The rest of the visit was mostly packing- and move-related which sucked to the nth degree chiefly due to the melting heat and the a/c unit that was running, but steadfastly refusing to cool anything outside a ten-inch radius of itself. God, that sucked! The One Who Doesn't Talk knows my pain.
I made off with some lovely parting gifts, though, played a lot of Tekken, drank amarula (it's how elephants get drunk so you know it's good) and had the distinct pleasure of hearing Fyfe announce over a clean-out-the-fridge lunch of kidney beans, corn, broccoli, hardboiled eggs, and pasta that it was the "fartiest meal" she'd ever made.
I also got to take the Silver Line bus to and from Logan, which was much faster than switching between three T lines and ran almost entirely within the Big Dig. I guess I take the underground part of subways for granted. Driving beneath the earth in a bus for longer than it takes to pass through a tunnel is kind of disconcerting. Next time -- just for fun -- it's the airport water taxi for me!
Poo Like You Mean It
I am not now, nor have I ever been, a person with constipation problems. Quite emphatically the opposite, in fact. But if I were a person who had to suffer so, it would cheer me to find there is a delicious, nutritious, refreshing way to solve my problem and it is currently 50% off at a Jewel store near me!
I speak of pomegranate-cranberry juice, folks. It is delicious. It is the 100% juice variety, so it is undeniably nutritious. In these unspeakable Days of Heatwave, it is most gloriously refreshing to drink with an ice cube or two floating musically within.
It is also, evidently, chock-a-block with fiber's sinister cousin or something because I've gone through two rolls of toilet paper in just under 36 hours. Two rolls. Explosively, as it were.
The Most Heartening Acronym Known To Man (And It's Not Radar)
This afternoon, self-medicated via my personal pharmacopoeia but none too certain of my intestinal fortitude, I went to the post office.
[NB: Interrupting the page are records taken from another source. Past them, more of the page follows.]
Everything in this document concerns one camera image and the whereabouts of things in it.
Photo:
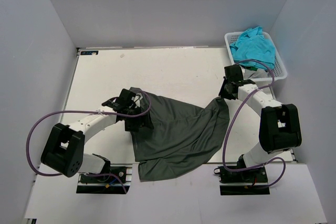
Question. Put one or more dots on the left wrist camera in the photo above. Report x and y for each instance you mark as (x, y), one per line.
(123, 102)

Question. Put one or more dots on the dark grey t shirt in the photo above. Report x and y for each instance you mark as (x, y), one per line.
(184, 137)

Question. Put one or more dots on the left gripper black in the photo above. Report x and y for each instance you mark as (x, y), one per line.
(142, 121)

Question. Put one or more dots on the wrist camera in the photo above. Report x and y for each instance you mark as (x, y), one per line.
(123, 102)
(233, 73)

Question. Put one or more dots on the light grey t shirt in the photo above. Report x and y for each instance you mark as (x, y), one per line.
(255, 74)

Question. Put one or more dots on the turquoise t shirt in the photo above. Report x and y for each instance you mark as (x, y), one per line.
(252, 44)

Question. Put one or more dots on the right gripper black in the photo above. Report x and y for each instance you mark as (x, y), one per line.
(223, 94)

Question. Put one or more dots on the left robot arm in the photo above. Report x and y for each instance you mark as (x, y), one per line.
(64, 150)

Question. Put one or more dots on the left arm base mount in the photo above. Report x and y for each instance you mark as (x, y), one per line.
(117, 181)

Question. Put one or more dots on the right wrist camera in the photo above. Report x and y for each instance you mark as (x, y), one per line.
(233, 73)

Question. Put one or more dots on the blue table label sticker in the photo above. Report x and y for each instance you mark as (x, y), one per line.
(89, 53)

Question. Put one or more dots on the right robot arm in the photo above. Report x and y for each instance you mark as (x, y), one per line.
(279, 127)

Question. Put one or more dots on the white plastic basket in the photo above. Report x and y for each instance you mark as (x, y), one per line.
(279, 69)

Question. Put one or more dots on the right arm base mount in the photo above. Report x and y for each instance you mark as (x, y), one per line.
(251, 182)
Despite the 90-ish temperature and the 1000% humidity (modestly estimated), I took it upon myself to walk home the long way round. You know, for a different view of the neighborhood and the world and life itself perhaps. (I may have been delirious with heat exhaustion.)
Then what to my wandering eye should appear through the trees? On Southport, no less? With rays of godlight shining from behind it and a heavenly chorus on the soundtrack?
O Lord, thank you for Thy bountiful gifts! Thank you for bringing us out of the Dark Ages and into the heralded Era of Delicious Soft Serve! I thought there was a suspiciously high number of DQ commercials on my TV of late, as this lowliest of Midwestern cities knew not Your gifts of the Blizzard nor the Peanut Buster Parfait, but I dared not to dream You would shine Your golden light down not a mile from my apartment. I prostrate myself before You, Sir. You are truly a benevolent force.
Once I finished hyperventilating and debating the wisdom of motivating myself for daily exercise with the promise of DQ, I threw digestive caution to the wind, bought a butterscotch sundae and snarfed it on the way home.
Now if only I could find someone selling those little sundae cups with the wooden "spoons."
Yet More Evidence The Universe Has My Best Interest In Mind
The Most Homoerotic Action Film of All Time has a sequel. Oh, Jason Statham. You just keep right on taking your shirt off, kicking dudes and fancy-driving your way straight into my heart.